– Ну, так это же хорошо!
– Что ж хорошего! Нам тоже кругом виноватыми быть ни к чему, а ведь дошло до того, что грешат уже больше, чем могут, чем сил достает. Жизнью жертвуют ради крохи греха.
Лечу я себе намедни над Левортовой улицей, подо мной еврей топает, борода черная, пейсы кудряшками, шуба скунсовая, в зубах янтарный мундштук. А навстречу – мадам.
Мне и взбрело, и говорю я ему: «А что, дядя, как насчет цацы?» Я просто так, подразнить его думал, на большее и не надеялся. А то еще, думаю, обложит и в рожу плюнет. Платок приготовил. А он этак с ходу, да еще недовольный, со злобой: «Меня-то чего уговаривать, ты вон с ней потолкуй…»
– Откуда ж напасть?
– Хаскала[21]. Ты пока двести лет здесь торчал, Господь новую кашу заварил. Нечто неслыханное. У евреев, вишь, писатели появились. Кто на святом иврите кропает, кто на идише, и неплохо, знаешь, профессию нашу освоили. Мало того, мы покуда одного шалопая околпачим – глотку надорвешь, а эти – стансы-шмансы свои напечатают, целую гору, и сидят, рассылают по всем тфуцэс-Йисроэл[22]. И уловки-то все наши: что, мол, свято – то свято, но и пожить ведь себе в удовольствие можно!

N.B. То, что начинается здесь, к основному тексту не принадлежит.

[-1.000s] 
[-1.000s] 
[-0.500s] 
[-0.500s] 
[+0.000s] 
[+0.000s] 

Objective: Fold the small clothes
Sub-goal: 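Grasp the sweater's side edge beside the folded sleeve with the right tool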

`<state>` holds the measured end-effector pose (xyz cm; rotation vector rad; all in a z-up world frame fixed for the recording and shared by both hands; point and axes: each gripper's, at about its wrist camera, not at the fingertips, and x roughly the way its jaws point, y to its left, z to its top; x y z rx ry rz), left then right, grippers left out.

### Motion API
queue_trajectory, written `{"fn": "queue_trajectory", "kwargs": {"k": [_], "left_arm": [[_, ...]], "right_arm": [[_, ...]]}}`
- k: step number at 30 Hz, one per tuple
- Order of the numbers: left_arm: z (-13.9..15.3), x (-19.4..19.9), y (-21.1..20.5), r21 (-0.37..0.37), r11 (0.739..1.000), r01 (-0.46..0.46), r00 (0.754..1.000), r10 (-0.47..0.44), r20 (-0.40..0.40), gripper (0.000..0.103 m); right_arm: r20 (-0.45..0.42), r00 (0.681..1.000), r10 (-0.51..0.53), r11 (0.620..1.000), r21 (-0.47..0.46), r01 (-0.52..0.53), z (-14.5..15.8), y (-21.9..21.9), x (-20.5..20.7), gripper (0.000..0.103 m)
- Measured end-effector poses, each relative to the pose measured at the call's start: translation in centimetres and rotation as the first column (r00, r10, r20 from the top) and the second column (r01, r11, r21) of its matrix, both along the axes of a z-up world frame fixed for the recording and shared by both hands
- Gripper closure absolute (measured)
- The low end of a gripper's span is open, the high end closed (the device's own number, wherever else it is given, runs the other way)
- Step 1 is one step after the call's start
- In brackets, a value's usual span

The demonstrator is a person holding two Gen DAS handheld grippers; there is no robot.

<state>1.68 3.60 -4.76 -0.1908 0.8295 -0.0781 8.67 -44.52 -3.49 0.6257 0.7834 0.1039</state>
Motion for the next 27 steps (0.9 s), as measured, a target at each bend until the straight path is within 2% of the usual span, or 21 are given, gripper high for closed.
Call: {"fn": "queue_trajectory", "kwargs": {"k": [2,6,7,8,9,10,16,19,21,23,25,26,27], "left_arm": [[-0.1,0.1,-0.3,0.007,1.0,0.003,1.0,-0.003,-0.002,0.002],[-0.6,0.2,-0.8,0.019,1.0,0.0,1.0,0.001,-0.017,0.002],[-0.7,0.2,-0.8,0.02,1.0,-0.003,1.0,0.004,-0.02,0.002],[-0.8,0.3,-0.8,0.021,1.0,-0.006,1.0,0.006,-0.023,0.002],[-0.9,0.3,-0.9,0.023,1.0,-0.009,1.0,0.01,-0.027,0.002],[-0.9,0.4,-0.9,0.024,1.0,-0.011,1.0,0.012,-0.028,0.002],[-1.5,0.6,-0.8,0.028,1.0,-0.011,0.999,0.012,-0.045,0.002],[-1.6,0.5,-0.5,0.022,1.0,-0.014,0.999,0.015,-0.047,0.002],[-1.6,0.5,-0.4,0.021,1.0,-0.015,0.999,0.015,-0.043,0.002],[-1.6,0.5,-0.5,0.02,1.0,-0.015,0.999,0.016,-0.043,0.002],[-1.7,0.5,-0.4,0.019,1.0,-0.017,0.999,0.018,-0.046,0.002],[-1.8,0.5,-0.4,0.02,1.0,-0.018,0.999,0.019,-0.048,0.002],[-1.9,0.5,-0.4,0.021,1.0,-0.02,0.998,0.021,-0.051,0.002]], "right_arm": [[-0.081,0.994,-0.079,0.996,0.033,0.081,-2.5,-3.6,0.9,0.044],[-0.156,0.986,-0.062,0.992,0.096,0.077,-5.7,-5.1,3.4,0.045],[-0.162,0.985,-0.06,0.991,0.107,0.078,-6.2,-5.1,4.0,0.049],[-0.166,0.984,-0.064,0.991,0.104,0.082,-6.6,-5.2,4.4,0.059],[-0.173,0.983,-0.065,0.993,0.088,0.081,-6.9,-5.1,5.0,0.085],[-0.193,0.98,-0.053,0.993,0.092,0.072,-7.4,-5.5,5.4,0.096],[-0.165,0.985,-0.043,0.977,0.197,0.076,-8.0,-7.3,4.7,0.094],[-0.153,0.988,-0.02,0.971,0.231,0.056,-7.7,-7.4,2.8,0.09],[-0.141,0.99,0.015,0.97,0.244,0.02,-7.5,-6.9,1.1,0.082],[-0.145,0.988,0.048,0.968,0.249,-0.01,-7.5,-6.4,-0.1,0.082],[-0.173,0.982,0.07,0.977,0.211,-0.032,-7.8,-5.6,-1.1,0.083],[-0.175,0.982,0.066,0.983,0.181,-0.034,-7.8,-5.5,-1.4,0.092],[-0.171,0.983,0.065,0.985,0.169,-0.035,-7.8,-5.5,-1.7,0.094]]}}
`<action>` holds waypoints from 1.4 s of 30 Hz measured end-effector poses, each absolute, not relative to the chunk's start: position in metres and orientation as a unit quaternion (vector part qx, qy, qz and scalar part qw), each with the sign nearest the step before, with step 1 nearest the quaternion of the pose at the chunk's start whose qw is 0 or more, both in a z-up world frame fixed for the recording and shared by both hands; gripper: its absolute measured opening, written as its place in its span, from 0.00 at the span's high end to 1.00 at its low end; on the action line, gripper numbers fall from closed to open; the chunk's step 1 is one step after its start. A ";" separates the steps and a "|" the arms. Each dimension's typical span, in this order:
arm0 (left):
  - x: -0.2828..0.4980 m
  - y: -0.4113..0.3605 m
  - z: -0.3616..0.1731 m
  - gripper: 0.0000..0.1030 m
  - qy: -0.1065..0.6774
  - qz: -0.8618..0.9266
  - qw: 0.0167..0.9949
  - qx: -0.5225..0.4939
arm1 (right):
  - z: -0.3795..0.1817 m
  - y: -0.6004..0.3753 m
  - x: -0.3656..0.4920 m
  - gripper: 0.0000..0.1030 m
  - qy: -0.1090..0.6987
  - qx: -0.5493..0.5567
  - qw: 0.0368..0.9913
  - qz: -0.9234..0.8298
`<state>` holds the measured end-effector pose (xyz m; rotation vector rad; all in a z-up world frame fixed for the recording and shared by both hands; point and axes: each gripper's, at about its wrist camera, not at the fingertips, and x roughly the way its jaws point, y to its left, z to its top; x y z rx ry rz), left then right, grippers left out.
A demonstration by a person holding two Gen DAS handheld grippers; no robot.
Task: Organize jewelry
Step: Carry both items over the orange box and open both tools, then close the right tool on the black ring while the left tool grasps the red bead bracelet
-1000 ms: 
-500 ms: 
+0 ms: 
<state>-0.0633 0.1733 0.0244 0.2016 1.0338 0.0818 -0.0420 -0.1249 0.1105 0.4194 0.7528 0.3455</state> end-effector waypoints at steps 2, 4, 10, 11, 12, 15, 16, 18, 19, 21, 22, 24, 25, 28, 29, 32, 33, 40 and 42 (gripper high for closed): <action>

Грязь, дескать, смоется при омовении, после смерти. Не иначе, весь мир погубить хотят. А ты вот дичаешь тут целых два века – а толку? Ну хоть одного кого-нибудь совратил? Или я – а что я за две недели успею?
– Сказано: гость на неделю видит на милю.
– А что тут видеть?
– Есть один раввинишка, перебрался из Мазл-Божица. Из ранних, тридцати нет. Зато – молэ-вэгодэш[23], весь шас[24] в голове. Каббалист – на всю Польшу такой! Понедельник и четверг – пост. Миква – холодная. Не подойди: в разговор и не вступит. Ребецн? Пас бэсалэ[25]. Железная стенка, и не пробуй… Спросили б меня – весь этот Тишевиц надо вычеркнуть из реестра! А ты бы помог мне, а? Чтоб меня отсюда убрали, я с ума тут схожу!
– Так… С этим рувчиком надо потолковать. С чего бы начать, ты как думаешь?
– Ха, с чего бы начать! Это ты мне сказал бы! Знаешь, как с ним: ты рот не открыл еще, а он уже соль на хвост тебе сыплет.
– Да я, братец, люблинский. Меня на соль не возьмешь…
По дороге допытываюсь у бесенка:
– А ты все-таки пробовал?
– Пробовал. Так и этак.
– Насчет баб?
– И не смотрит.
– Прочие прелести?
– На все один ответ.
– Деньги?
– Цурэс-матбэйе[26].
– Гордыня?
– Бойрэйх мин хаковэд…[27]
– Что, совсем не клюет?
– Ухом не поведет.
– Но ведь что-нибудь себе думает?
– Наверно, но…
Окошко в бэздине раскрыто. Влетаем. Все как положено: орн-койдеш[28], книги, мезуза в деревянном футляре. Раввин, молодой человек с русой бородкой, голубые глаза, рыжие пейсы, лоб высокий, в залысинах, сидит на своем кисэ-рабонес, углубившись в Гемару. При полном облачении: кипа, пояс, талескотн, цицэс, свитые двойной восьмеркой. Вслушиваюсь: что у него там в черепе? Чистые помыслы… И вдруг покачнулся – вперед-назад – да как забубнит: «…рохл тэуно вэгзизо…» – и давай истолковывать на свой идиш-тайч весь пассаж: «заросший ягненок, и он остриг его…»
– Рохл, – говорю, – это, конечно, ягненок, но Рохл может быть и женским именем.
– Так что?
– У ягненка – шерсть, а у юной девицы – волосы.
– И что из этого?
– Если она не айлэнис, то у нее, значит, симонэ-наарэс[29].
– Что ты несешь! Не мешай, дай разобраться…
– Погоди, – говорю, – Тойра твоя – не чай, не остынет. Йанкев действительно любил свою Рохэлэ, но, когда за него выдали Лею, он тоже не отравился. А когда Лея привела ему в наложницы Зилпэ, Рохл ей назло доставила ему Билхэ…
– В обоснование дарения Тойры.
– А как насчет царя Давида?
– А это задолго до рабби Гершома с провозглашенным хэйрэмом через отлучение!